Since the day when Sennacherib had been compelled to return to Assyria without having succeeded in destroying Jerusalem, or even carrying it by storm, Judah had taken little or no part in external politics. Divided at first by a conflict between the party of prudence, who advised submission to Nineveh, and the more warlike spirits who advocated an alliance with Egypt, it had ended by accepting its secondary position, and had on the whole remained fairly loyal to the dynasty of Sargon.
On the death of Hezekiah, his successor, Manasseh, had, as we know, been tempted to intervene in the revolutions of the hour, but the prompt punishment which followed his first attempt put an end for ever to his desire for independence. His successor, Amon, during his brief reign of two years,* had no time to desert the ways of his father, and Josiah,** who came to the throne in 638 B.C., at the age of eight, had so far manifested no hostility towards Assyria.
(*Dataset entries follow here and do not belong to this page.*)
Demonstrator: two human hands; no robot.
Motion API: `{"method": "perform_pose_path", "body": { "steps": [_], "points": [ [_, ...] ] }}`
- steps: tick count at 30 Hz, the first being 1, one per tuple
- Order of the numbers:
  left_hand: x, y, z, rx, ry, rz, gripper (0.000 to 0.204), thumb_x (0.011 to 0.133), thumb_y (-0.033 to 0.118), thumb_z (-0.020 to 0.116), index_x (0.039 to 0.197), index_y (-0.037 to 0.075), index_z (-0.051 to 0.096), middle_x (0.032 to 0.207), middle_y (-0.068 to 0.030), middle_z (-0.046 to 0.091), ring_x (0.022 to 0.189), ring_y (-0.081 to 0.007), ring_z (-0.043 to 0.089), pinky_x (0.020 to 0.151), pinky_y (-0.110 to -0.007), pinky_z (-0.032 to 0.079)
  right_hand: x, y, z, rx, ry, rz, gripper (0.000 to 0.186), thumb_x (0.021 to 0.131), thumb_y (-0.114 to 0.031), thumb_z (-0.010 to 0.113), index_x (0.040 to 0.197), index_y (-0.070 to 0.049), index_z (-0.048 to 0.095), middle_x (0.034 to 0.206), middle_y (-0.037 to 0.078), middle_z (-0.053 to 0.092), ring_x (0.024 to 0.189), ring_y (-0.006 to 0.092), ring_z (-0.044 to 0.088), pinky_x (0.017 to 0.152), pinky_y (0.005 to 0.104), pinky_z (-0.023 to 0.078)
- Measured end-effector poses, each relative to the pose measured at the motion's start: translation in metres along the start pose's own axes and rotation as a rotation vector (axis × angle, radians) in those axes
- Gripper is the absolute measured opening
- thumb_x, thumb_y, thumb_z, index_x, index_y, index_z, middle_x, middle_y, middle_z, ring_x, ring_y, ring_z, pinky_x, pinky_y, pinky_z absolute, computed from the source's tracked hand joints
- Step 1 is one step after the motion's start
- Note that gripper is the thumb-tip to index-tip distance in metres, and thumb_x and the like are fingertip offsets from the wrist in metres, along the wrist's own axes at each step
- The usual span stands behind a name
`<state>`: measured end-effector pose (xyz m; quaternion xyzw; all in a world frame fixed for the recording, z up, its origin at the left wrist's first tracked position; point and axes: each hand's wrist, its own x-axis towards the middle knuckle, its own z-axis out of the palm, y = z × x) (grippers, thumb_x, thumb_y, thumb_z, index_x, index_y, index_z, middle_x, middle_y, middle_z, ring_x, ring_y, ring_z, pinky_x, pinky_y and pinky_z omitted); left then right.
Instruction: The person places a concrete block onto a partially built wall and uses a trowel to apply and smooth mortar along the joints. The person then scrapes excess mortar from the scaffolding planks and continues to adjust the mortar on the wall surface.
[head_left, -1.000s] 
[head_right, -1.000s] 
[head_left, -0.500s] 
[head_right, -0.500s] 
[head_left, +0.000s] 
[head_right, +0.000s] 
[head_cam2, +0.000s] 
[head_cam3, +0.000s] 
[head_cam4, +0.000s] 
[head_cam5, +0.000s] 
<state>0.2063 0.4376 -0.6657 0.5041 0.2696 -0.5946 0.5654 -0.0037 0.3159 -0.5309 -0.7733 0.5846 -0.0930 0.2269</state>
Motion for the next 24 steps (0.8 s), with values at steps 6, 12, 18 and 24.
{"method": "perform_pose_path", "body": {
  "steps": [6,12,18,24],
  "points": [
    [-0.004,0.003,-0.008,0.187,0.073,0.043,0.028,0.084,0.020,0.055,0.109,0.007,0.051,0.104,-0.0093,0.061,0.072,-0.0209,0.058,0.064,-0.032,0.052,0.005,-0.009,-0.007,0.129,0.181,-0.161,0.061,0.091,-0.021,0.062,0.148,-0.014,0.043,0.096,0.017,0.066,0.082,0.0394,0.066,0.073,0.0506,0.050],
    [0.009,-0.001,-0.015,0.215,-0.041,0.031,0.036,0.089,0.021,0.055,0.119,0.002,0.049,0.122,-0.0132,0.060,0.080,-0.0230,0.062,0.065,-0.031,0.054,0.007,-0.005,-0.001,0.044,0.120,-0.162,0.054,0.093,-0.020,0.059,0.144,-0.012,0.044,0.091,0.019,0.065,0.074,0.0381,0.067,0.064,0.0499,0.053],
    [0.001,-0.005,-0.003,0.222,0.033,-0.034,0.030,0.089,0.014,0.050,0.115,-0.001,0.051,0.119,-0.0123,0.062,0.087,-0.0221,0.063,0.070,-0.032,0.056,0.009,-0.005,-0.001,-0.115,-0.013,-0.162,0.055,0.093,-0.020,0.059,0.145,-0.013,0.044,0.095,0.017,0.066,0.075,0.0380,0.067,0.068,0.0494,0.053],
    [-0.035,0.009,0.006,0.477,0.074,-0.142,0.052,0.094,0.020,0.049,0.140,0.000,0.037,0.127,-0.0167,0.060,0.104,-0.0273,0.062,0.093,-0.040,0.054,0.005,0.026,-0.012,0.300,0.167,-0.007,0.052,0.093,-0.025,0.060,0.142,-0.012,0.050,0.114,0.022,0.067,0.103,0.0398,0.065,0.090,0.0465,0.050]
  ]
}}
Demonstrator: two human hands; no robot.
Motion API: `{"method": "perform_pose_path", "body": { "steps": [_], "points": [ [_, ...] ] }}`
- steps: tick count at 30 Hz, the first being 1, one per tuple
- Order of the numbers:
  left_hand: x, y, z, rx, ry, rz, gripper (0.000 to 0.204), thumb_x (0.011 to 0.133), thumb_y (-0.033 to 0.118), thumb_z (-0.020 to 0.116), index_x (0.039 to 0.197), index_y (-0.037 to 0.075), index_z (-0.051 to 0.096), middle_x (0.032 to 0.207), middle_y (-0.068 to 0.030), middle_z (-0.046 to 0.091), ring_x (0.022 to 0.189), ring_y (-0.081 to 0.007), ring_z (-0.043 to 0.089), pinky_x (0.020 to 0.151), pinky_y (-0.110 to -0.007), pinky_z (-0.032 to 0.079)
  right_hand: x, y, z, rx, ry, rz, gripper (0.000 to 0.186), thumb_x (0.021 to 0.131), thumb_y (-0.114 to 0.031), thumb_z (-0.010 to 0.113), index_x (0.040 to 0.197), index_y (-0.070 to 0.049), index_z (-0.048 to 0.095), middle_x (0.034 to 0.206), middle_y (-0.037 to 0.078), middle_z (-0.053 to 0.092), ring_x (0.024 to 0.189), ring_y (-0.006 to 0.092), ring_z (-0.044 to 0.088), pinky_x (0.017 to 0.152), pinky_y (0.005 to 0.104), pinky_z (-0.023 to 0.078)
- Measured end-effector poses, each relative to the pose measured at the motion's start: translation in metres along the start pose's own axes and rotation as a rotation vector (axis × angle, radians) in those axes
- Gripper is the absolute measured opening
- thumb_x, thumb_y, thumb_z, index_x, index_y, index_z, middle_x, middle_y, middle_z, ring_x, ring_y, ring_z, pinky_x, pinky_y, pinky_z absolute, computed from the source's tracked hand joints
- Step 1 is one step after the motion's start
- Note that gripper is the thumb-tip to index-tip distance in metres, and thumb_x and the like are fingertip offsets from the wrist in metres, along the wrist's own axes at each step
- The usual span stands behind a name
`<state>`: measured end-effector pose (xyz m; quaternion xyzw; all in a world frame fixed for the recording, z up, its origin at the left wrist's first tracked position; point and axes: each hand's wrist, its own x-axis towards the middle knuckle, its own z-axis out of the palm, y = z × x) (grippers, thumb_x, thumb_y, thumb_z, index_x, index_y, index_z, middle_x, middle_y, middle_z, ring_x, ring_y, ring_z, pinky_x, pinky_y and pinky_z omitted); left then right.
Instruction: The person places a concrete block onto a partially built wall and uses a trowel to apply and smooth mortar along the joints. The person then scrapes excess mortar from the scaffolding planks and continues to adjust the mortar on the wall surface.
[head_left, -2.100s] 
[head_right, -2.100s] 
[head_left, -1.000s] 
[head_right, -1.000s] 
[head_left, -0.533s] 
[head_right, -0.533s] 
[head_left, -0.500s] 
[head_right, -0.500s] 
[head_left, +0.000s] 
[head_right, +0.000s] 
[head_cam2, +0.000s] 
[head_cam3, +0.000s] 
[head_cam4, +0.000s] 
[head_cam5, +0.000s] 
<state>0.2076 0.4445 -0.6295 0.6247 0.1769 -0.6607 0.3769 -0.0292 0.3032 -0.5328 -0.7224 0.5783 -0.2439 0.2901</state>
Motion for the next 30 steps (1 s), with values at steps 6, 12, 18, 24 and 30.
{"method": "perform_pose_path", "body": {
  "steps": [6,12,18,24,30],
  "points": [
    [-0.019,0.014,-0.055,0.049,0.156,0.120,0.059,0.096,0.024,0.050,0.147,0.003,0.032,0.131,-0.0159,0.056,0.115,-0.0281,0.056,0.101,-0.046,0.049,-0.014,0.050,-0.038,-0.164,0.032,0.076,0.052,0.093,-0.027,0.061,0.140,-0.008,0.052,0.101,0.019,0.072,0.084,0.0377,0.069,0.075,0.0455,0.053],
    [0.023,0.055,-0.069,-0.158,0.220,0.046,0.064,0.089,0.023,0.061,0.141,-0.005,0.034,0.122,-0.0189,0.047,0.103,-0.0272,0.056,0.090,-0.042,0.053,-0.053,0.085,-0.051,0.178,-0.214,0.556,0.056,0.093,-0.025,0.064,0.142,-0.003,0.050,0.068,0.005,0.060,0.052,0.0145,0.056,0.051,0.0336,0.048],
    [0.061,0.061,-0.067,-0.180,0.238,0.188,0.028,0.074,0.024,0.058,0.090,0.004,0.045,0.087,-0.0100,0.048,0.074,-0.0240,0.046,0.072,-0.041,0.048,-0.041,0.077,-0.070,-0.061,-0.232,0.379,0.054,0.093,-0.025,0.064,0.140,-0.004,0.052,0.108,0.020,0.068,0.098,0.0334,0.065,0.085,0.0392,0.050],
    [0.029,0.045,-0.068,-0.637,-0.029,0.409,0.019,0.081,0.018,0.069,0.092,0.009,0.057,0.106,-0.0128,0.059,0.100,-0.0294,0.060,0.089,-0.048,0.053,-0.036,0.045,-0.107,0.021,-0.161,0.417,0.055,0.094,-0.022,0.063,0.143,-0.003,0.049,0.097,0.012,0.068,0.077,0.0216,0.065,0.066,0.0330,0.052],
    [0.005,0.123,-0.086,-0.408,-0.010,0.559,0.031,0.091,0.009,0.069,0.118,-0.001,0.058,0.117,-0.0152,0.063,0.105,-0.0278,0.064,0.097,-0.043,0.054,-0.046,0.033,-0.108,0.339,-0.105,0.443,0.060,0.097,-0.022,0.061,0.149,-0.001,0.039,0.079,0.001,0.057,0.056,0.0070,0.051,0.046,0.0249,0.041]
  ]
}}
* 2 Kings xxi. 18-26; cf. 2 Chron. xxxiii. 20-25. The reign
of fifty-five years attributed to Manasseh by the Jewish
annalists cannot be fitted into the chronology of the
period; we must either take off ten years, thus reducing the
duration of the reign to forty-five years, or else we must
assume the first ten of Manasseh to be synchronous with the
last ten of Hezekiah.
** 2 Kings xxii. 1; cf. 2 Chron. xxxiv. 1.
Thus, for more than fifty years, Judah enjoyed almost unbroken peace, and led as happy and prosperous an existence as the barrenness of its soil and the unruly spirit of its inhabitants would permit.